Required work: What the task needs is the data below, written out verbatim.

Data items

════

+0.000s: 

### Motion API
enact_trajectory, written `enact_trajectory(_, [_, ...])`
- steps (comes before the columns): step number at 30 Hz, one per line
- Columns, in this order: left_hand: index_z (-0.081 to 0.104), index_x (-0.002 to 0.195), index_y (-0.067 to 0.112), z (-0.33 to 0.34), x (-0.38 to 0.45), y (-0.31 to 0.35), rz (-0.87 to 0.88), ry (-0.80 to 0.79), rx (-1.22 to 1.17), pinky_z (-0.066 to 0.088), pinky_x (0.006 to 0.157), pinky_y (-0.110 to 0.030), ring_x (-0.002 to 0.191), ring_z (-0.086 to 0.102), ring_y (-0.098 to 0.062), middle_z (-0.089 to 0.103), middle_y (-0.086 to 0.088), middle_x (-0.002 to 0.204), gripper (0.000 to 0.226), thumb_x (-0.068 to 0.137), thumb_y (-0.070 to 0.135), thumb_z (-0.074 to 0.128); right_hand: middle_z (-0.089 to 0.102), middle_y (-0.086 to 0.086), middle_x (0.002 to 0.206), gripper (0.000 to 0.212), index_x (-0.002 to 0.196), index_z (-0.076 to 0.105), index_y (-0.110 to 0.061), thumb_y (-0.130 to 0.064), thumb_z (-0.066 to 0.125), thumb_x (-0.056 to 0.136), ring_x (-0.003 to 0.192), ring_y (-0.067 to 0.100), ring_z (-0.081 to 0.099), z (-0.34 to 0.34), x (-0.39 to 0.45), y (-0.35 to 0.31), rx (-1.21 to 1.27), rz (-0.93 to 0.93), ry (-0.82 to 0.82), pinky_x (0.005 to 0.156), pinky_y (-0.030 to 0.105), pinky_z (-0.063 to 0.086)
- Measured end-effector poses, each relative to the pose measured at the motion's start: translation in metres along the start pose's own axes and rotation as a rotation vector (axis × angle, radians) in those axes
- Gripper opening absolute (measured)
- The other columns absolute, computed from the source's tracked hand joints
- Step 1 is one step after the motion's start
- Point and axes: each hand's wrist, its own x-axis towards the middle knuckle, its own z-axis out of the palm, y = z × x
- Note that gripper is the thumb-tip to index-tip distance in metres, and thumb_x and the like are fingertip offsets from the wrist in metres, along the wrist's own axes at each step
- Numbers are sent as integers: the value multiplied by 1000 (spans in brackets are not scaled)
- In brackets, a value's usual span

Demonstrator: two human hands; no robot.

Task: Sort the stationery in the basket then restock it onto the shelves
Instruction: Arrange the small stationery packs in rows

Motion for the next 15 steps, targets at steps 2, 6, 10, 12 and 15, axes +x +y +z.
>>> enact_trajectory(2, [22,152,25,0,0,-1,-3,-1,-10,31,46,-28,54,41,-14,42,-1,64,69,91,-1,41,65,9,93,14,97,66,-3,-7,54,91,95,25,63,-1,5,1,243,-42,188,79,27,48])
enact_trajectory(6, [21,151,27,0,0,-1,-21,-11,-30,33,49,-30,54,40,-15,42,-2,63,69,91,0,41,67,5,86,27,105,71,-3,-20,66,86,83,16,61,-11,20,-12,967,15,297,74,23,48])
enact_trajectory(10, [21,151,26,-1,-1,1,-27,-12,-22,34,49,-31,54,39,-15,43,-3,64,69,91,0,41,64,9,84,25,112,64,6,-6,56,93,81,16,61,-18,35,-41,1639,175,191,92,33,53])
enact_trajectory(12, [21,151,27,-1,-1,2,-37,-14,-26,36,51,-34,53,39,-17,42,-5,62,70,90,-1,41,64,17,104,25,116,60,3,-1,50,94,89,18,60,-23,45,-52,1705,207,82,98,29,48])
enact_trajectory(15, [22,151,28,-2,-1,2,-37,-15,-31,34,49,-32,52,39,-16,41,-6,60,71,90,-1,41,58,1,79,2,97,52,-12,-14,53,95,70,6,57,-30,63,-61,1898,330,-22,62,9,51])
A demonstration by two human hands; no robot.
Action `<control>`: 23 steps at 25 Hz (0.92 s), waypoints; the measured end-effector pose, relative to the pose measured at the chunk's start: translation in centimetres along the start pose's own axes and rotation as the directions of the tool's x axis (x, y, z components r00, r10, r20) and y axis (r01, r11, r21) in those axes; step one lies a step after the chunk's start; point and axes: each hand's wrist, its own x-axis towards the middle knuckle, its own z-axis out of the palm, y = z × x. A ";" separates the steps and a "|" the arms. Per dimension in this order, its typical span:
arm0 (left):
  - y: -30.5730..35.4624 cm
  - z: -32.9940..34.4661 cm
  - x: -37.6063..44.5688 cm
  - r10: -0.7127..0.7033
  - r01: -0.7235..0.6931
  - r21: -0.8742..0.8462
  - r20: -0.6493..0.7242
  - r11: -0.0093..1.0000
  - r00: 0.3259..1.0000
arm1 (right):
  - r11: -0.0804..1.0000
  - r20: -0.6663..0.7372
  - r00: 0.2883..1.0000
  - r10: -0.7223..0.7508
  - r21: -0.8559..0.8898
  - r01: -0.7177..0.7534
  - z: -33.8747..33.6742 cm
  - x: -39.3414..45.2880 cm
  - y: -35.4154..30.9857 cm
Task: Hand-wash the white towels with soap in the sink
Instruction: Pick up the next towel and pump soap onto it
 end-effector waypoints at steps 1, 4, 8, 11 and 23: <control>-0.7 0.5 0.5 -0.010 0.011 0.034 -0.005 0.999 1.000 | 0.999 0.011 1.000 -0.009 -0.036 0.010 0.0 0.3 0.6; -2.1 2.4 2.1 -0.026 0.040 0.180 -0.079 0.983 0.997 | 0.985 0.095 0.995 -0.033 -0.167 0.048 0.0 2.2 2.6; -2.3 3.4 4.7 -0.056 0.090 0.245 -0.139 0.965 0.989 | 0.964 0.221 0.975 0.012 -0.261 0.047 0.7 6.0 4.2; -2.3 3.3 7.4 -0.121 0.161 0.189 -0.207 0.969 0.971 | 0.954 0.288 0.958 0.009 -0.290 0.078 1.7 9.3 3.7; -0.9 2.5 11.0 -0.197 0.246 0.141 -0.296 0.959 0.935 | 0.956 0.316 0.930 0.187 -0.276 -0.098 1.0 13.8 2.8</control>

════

Answer section:
+0.000s: 

### Motion API
enact_trajectory, written `enact_trajectory(_, [_, ...])`
- steps (comes before the columns): step number at 30 Hz, one per line
- Columns, in this order: left_hand: index_z (-0.081 to 0.104), index_x (-0.002 to 0.195), index_y (-0.067 to 0.112), z (-0.33 to 0.34), x (-0.38 to 0.45), y (-0.31 to 0.35), rz (-0.87 to 0.88), ry (-0.80 to 0.79), rx (-1.22 to 1.17), pinky_z (-0.066 to 0.088), pinky_x (0.006 to 0.157), pinky_y (-0.110 to 0.030), ring_x (-0.002 to 0.191), ring_z (-0.086 to 0.102), ring_y (-0.098 to 0.062), middle_z (-0.089 to 0.103), middle_y (-0.086 to 0.088), middle_x (-0.002 to 0.204), gripper (0.000 to 0.226), thumb_x (-0.068 to 0.137), thumb_y (-0.070 to 0.135), thumb_z (-0.074 to 0.128); right_hand: middle_z (-0.089 to 0.102), middle_y (-0.086 to 0.086), middle_x (0.002 to 0.206), gripper (0.000 to 0.212), index_x (-0.002 to 0.196), index_z (-0.076 to 0.105), index_y (-0.110 to 0.061), thumb_y (-0.130 to 0.064), thumb_z (-0.066 to 0.125), thumb_x (-0.056 to 0.136), ring_x (-0.003 to 0.192), ring_y (-0.067 to 0.100), ring_z (-0.081 to 0.099), z (-0.34 to 0.34), x (-0.39 to 0.45), y (-0.35 to 0.31), rx (-1.21 to 1.27), rz (-0.93 to 0.93), ry (-0.82 to 0.82), pinky_x (0.005 to 0.156), pinky_y (-0.030 to 0.105), pinky_z (-0.063 to 0.086)
- Measured end-effector poses, each relative to the pose measured at the motion's start: translation in metres along the start pose's own axes and rotation as a rotation vector (axis × angle, radians) in those axes
- Gripper opening absolute (measured)
- The other columns absolute, computed from the source's tracked hand joints
- Step 1 is one step after the motion's start
- Point and axes: each hand's wrist, its own x-axis towards the middle knuckle, its own z-axis out of the palm, y = z × x
- Note that gripper is the thumb-tip to index-tip distance in metres, and thumb_x and the like are fingertip offsets from the wrist in metres, along the wrist's own axes at each step
- Numbers are sent as integers: the value multiplied by 1000 (spans in brackets are not scaled)
- In brackets, a value's usual span

Demonstrator: two human hands; no robot.

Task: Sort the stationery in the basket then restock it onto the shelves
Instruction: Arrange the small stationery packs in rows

Motion for the next 15 steps, targets at steps 2, 6, 10, 12 and 15, axes +x +y +z.
>>> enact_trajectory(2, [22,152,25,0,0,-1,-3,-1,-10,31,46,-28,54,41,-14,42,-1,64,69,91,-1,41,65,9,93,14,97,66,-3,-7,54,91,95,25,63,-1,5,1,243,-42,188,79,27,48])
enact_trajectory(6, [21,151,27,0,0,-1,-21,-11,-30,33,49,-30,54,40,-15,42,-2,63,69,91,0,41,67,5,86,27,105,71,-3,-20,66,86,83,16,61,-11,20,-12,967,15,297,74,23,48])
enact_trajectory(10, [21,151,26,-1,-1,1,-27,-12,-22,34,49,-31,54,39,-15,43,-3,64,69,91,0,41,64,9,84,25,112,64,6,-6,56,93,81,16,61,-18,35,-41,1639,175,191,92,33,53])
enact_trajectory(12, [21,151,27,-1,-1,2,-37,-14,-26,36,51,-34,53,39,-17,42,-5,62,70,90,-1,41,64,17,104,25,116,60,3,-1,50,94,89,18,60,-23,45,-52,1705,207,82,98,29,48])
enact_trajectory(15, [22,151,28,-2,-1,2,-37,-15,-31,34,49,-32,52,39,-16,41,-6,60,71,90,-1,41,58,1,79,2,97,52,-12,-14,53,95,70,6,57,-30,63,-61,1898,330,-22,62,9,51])
A demonstration by two human hands; no robot.
Action `<control>`: 23 steps at 25 Hz (0.92 s), waypoints; the measured end-effector pose, relative to the pose measured at the chunk's start: translation in centimetres along the start pose's own axes and rotation as the directions of the tool's x axis (x, y, z components r00, r10, r20) and y axis (r01, r11, r21) in those axes; step one lies a step after the chunk's start; point and axes: each hand's wrist, its own x-axis towards the middle knuckle, its own z-axis out of the palm, y = z × x. A ";" separates the steps and a "|" the arms. Per dimension in this order, its typical span:
arm0 (left):
  - y: -30.5730..35.4624 cm
  - z: -32.9940..34.4661 cm
  - x: -37.6063..44.5688 cm
  - r10: -0.7127..0.7033
  - r01: -0.7235..0.6931
  - r21: -0.8742..0.8462
  - r20: -0.6493..0.7242
  - r11: -0.0093..1.0000
  - r00: 0.3259..1.0000
arm1 (right):
  - r11: -0.0804..1.0000
  - r20: -0.6663..0.7372
  - r00: 0.2883..1.0000
  - r10: -0.7223..0.7508
  - r21: -0.8559..0.8898
  - r01: -0.7177..0.7534
  - z: -33.8747..33.6742 cm
  - x: -39.3414..45.2880 cm
  - y: -35.4154..30.9857 cm
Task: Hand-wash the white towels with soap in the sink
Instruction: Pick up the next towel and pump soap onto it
 end-effector waypoints at steps 1, 4, 8, 11 and 23: <control>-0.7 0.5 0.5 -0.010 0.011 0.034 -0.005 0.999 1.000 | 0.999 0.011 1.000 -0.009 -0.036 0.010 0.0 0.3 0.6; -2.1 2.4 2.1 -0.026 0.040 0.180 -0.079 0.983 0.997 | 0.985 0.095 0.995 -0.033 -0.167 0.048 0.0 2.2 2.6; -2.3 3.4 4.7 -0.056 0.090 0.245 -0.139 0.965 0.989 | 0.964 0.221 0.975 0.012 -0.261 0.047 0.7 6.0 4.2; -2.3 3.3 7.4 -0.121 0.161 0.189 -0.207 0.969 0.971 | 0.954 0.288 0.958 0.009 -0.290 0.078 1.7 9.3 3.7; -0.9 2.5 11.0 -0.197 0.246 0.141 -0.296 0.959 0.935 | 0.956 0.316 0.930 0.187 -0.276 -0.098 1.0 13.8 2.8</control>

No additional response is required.